I was watching the black ant when a much smaller brown ant, of six or seven segments—he moved too frantically for me to get an accurate count—came charging through the jumbled landscape of dirt, leaves, bark and pine needles. He seemed bent more on reconnaissance than labor, rarely stopping for more than a moment.

I had been down on my knees until then, with my glasses off the better to see with my near-sightedness, but I put them back on and stood to look down far below to the placid surface of the lake, where three little ducks were slowly paddling along, creating delicate little wakes.

CapreAir_Variable
Another duck swam toward them, its intentions uncertain. The trio must have been unsure, too, because they suddenly peeled through the water, took flight and raced in a big arc around one of the rocky isles that give the lake its name.

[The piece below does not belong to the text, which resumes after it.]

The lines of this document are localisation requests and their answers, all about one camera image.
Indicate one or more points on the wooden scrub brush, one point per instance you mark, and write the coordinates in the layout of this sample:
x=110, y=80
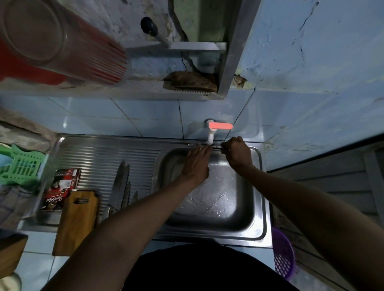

When they all landed together in a far bay, it was otherwise so quiet and the acoustics were so superb that it sounded as though they’d dropped into the water right in front of me. And from that high, high lookout, I saw that the multiple wakes created by their explosive landings radiated out at a variety of angles in an assortment of patterns.

And I realized, looking down from my aerie, that a bird of prey might have had the same trouble trying to figure out which cluster of patterns was the three ducks. Suddenly all the patterns resolved themselves at the same moment, and there was the duck trio, sailing quietly in the prow of their wakes, well away from the landing zone.

It’s hard to describe how privileged I felt, how undeservedly lucky.

A little while later, looking at an immense block of granite, its surface alive with colonies of lichen—bright green, fading yellow, decaying brown and dead black—I wondered how slowly lichen grew, and how long that boulder had been there.

Earlier in the day, I had been telling my hiking companions about the rock on my desk at home, given to me as a keepsake by a geologist friend. He said it was quartzite that was a little under 4 billion years old, flecked with scales of bright-green zircon that were a little more than 4 billion years old.

He told me the quartzite was white sand from the world’s first beach, way down south in the Patagonian Pangea, which in billions of years of continual, imperceptible movement, of abduction and plate migration, had somehow come out near the top of the Beartooth Pass, for that was where my geologist friend had found it.

I am no geologist myself, so I take such things—roving mountains marching halfway around the globe—on faith. But it is a faith that gives me great peace and fills me with wonder, as those other kinds of faith are said to do.

Maybe that’s why those two and a half days seemed so much longer than they were, and why they did me so much good.